We more than once approached
the entrance to this appalling cavern, but I never fairly entered
it, though two or three of my party did. I lost my breath
entirely; and the pain at my chest was so severe, that not all my
curiosity could enable me to endure it.
What was that cavern of the winds, of which we heard of old,
compared to this? A mightier spirit than Aeolus reigns here.
Nor was this spot of dread and danger the only one in which we
found ourselves alone. The path taken by "the company" to the
shantee, which contained the "book of names" was always the same;
this wound down the steep bank from the gate of the hotel garden,
and was rendered tolerably easy by its repeated doublings; but it
was by no means the best calculated to manage to advantage the
pleasure of the stranger in his approach to the spot. All
others, however, seemed left for us alone.
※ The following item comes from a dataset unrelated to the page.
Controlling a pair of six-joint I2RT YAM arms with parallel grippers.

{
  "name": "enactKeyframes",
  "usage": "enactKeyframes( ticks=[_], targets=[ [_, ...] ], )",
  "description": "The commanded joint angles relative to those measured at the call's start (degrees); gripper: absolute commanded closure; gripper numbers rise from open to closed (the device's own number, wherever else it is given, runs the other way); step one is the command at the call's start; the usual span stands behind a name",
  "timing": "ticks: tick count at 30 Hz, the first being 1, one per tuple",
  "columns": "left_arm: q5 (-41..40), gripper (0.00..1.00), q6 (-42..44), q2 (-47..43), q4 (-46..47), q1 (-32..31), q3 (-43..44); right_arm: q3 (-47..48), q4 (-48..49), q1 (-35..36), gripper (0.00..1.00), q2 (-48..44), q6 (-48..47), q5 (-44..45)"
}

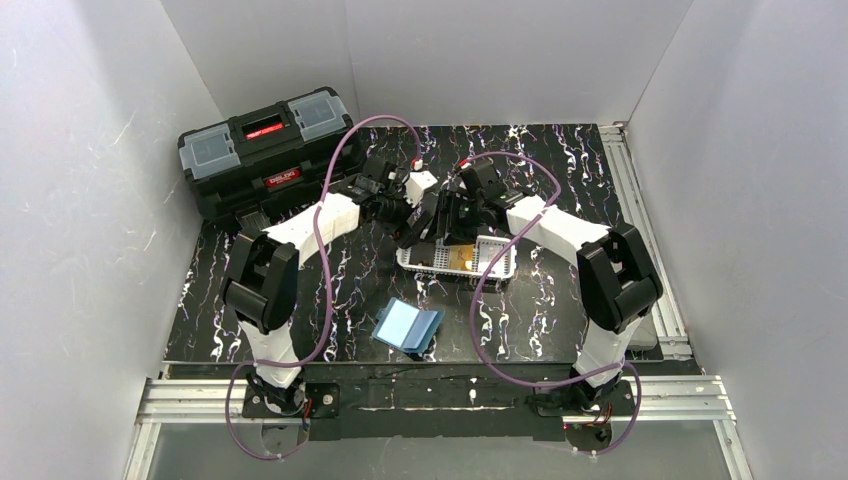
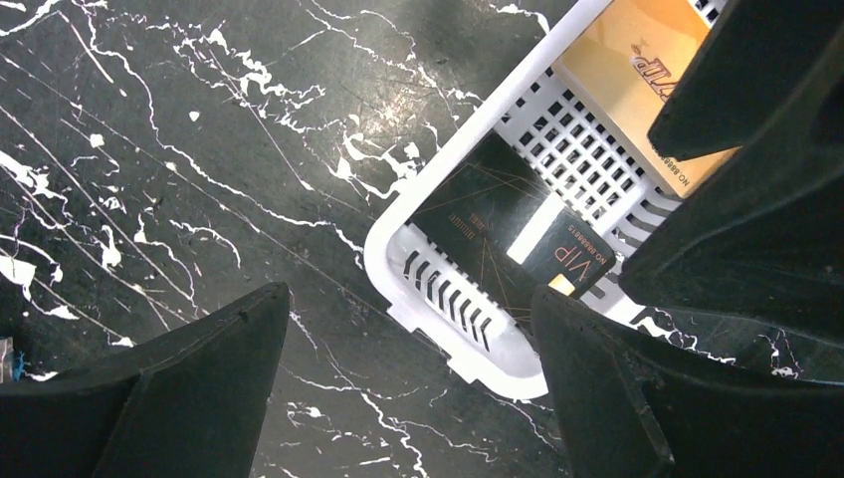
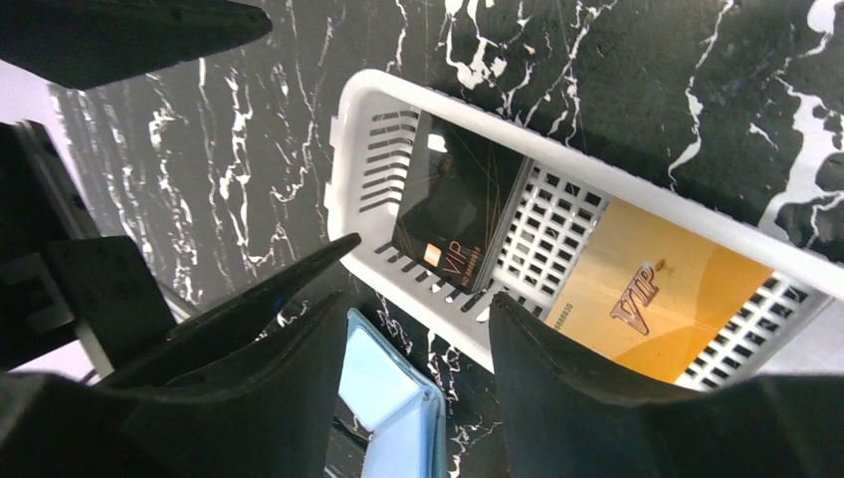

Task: Put the credit cards into the card holder
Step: Pick up the credit card from the storage box.

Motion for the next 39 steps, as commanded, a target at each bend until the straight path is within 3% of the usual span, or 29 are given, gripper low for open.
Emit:
enactKeyframes(
  ticks=[1,18,39],
  targets=[
    [3.2,0.09,0.9,-0.5,3.4,0.0,-1.6,-2.3,7.8,-1.7,0.39,0.3,4.6,-5.7],
    [3.7,0.1,8.4,0.6,5.9,0.0,-4.9,2.0,5.9,-1.9,0.38,6.1,7.0,-2.5],
    [6.3,0.1,15.5,2.9,3.8,0.0,-1.6,5.1,4.7,-1.9,0.41,10.6,7.7,-1.0]
  ],
)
During our stay we saw the commencement of another staircase,
intended to rival in attraction that at present in use; it is but
a few yards from it, and can in no way, I think, contribute to
the convenience of the descent. The erection of the central
shaft of this spiral stair was a most tremendous operation, and
made me sick and giddy as I watched it. After it had been made
fast at the bottom, the carpenters swung themselves off the
rocks, by the means of ropes, to the beams which traversed it;
and as they sat across them, in the midst of the spray and the
uproar, I thought I had never seen life periled so wantonly.